Problem statement: Beginning with the line of the entries below that holds "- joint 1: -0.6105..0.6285" and ending with the line that holds "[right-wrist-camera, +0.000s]", transcribe each line exactly as written. Pictures stay out.

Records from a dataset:
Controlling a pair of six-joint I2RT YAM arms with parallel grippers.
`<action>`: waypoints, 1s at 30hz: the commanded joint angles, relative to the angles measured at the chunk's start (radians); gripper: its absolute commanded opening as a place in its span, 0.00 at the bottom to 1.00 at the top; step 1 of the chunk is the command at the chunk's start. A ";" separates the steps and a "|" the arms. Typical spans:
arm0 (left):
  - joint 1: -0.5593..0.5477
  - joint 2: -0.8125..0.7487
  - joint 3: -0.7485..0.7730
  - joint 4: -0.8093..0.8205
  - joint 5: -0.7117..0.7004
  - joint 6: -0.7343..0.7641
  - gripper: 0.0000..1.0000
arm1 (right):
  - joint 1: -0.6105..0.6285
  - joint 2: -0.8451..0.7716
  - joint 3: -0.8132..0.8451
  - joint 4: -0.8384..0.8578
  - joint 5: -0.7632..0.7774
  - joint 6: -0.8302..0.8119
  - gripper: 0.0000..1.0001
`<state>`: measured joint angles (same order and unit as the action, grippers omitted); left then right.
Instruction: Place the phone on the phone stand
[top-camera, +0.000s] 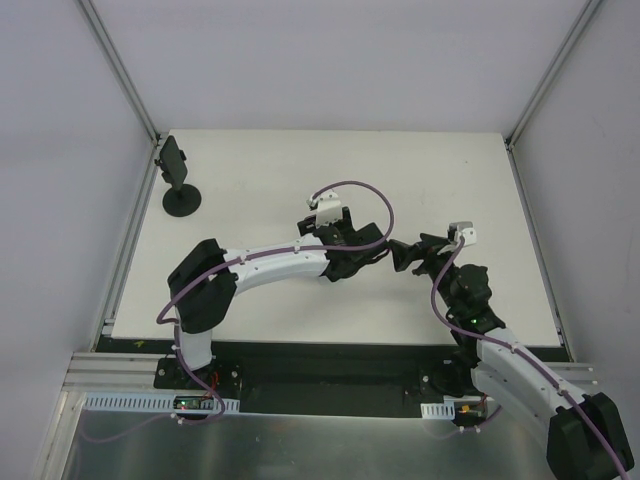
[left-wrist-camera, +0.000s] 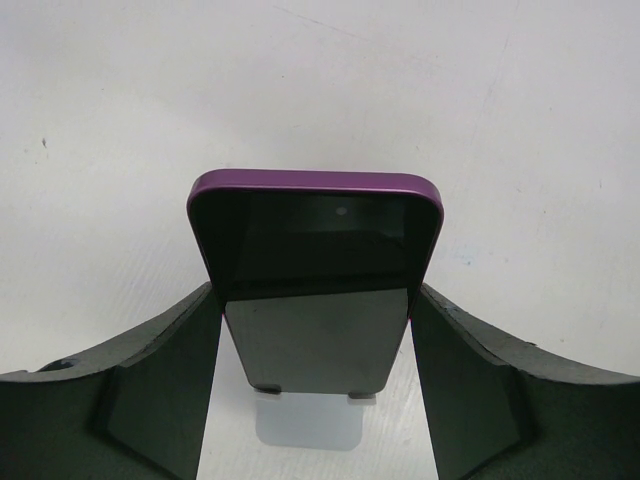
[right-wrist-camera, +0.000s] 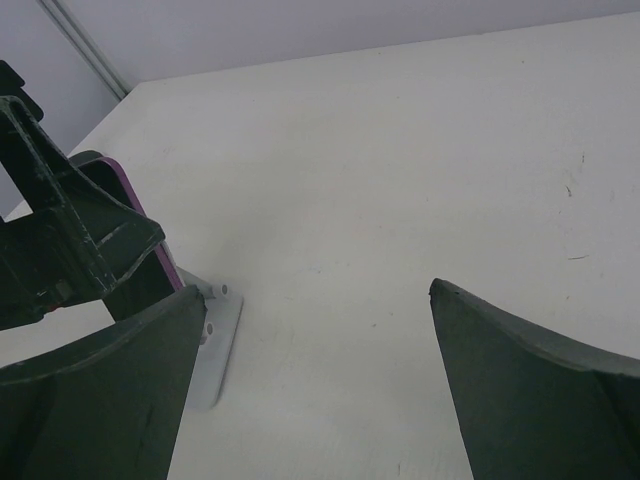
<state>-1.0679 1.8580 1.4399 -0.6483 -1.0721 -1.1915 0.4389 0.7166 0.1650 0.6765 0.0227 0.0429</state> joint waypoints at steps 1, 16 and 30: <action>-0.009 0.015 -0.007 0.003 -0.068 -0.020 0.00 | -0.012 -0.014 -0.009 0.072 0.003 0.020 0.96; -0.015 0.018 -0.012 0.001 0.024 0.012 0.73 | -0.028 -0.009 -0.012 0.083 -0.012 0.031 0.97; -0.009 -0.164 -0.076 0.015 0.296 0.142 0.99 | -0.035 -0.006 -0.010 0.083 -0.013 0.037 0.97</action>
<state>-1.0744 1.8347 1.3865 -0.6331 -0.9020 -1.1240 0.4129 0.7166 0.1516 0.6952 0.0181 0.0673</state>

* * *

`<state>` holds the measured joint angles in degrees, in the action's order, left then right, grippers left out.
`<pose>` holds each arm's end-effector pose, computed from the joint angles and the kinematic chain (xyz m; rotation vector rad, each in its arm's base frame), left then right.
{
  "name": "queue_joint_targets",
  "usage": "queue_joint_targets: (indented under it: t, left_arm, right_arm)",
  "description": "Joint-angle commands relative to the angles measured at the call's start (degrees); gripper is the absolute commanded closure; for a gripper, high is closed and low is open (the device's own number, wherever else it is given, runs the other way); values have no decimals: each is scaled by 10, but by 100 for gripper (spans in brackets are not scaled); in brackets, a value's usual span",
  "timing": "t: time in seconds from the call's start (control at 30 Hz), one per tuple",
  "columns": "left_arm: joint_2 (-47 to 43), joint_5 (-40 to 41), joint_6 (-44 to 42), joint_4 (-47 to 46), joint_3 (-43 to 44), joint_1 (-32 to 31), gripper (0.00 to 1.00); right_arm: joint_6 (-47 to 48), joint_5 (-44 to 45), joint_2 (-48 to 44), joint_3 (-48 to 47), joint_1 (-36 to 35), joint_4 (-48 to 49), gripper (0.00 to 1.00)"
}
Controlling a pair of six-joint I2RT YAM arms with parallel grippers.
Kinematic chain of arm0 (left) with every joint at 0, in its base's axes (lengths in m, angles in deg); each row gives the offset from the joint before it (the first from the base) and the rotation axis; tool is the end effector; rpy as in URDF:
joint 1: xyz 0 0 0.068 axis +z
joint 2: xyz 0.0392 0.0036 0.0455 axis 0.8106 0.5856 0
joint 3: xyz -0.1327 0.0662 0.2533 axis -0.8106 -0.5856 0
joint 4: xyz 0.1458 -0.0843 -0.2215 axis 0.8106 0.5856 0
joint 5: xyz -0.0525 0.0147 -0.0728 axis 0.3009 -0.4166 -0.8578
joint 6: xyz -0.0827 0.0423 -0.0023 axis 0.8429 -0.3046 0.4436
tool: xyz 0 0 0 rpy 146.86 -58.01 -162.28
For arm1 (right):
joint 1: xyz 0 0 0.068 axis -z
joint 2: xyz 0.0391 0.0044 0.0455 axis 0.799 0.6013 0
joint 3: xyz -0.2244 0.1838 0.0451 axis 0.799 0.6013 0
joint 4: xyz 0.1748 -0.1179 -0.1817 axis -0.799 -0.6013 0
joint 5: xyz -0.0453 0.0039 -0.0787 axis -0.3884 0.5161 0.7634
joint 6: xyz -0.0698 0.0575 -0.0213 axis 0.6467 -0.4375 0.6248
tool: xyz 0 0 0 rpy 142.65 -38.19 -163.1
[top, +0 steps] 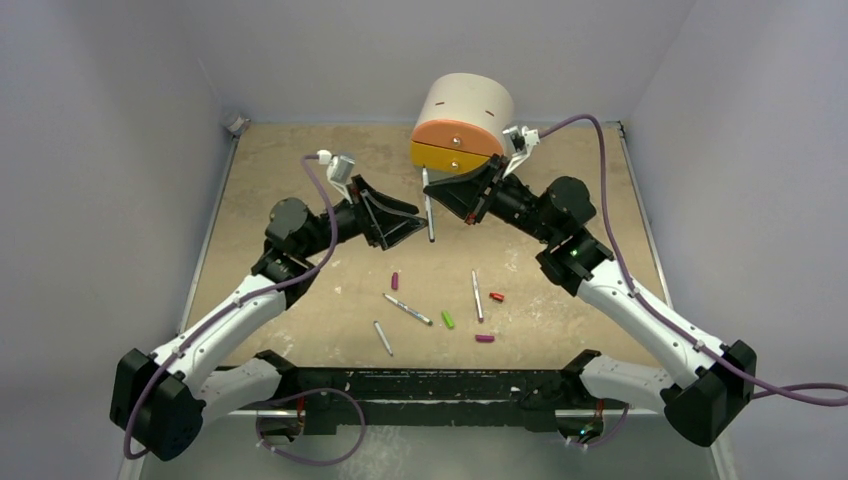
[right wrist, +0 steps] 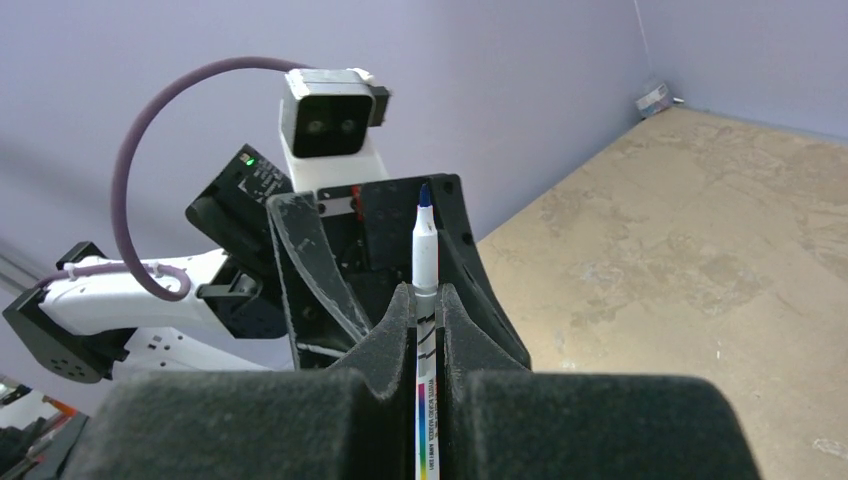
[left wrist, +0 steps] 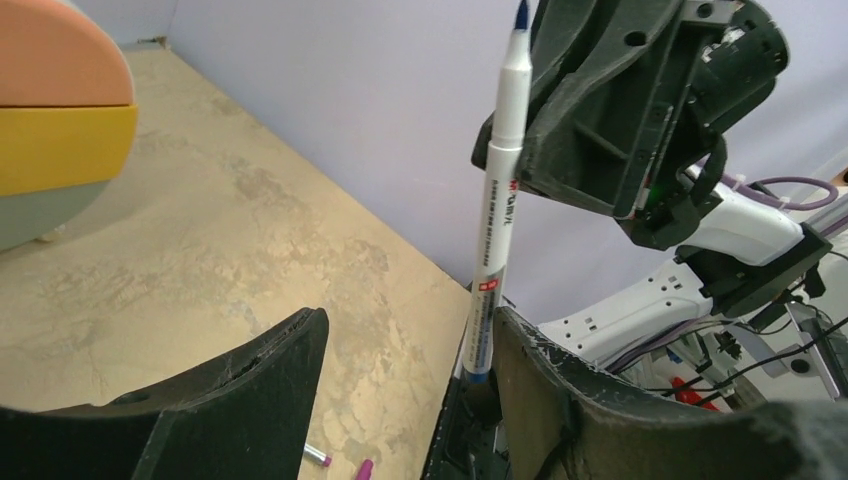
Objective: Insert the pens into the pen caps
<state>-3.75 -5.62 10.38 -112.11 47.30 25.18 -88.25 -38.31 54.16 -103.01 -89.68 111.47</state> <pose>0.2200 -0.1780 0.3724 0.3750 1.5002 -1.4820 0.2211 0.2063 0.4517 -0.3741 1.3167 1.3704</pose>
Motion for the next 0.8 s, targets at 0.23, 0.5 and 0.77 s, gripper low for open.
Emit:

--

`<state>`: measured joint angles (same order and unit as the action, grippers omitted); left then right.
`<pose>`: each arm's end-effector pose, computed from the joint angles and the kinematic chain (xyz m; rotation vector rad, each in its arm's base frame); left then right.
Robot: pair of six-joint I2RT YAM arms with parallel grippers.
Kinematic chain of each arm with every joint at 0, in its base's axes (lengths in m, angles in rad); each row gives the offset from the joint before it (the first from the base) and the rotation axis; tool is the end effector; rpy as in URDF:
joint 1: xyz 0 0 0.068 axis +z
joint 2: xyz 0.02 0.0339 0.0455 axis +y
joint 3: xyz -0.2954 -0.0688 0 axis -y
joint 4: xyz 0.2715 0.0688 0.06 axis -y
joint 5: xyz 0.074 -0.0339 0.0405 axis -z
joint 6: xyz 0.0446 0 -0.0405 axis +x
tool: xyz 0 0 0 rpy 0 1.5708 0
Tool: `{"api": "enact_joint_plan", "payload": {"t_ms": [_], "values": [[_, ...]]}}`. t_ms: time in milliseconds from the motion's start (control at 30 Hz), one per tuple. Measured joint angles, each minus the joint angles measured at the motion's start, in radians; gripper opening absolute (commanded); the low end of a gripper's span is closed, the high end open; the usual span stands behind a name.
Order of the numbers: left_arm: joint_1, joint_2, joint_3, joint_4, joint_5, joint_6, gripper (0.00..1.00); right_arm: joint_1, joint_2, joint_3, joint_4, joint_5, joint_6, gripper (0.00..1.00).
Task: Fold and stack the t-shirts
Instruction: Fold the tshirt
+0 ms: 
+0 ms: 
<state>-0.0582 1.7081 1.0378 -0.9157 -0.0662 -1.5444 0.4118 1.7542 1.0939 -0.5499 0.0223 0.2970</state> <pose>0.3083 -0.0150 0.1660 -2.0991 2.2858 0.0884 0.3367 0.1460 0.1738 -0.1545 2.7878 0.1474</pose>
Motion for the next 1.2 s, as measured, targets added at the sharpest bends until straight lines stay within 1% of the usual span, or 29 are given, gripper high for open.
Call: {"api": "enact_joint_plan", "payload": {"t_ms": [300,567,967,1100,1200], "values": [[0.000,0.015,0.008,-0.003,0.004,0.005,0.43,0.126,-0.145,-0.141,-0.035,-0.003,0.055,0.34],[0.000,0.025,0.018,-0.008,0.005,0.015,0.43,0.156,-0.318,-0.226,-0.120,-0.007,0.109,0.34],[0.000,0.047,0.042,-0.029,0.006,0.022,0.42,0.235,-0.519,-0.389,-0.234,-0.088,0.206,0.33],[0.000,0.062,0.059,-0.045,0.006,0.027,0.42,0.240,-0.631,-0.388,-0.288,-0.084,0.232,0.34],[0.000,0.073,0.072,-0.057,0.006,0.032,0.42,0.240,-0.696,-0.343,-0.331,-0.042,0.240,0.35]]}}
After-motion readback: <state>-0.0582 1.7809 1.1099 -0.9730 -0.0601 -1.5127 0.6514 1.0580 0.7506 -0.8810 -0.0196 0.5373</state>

Answer space:
  - joint 1: -0.6105..0.6285
  - joint 2: -0.8451..0.7716
  - joint 3: -0.8132..0.8451
  - joint 4: -0.8384..0.8578
  - joint 5: -0.7632..0.7774
  - joint 6: -0.8302..0.8119
  - gripper: 0.0000..1.0001
`<state>`: measured joint angles (same order and unit as the action, grippers omitted); left then right.
Instruction: Place the phone on the phone stand
[top-camera, +0.000s] 
[left-wrist-camera, +0.000s] 
[right-wrist-camera, +0.000s] 

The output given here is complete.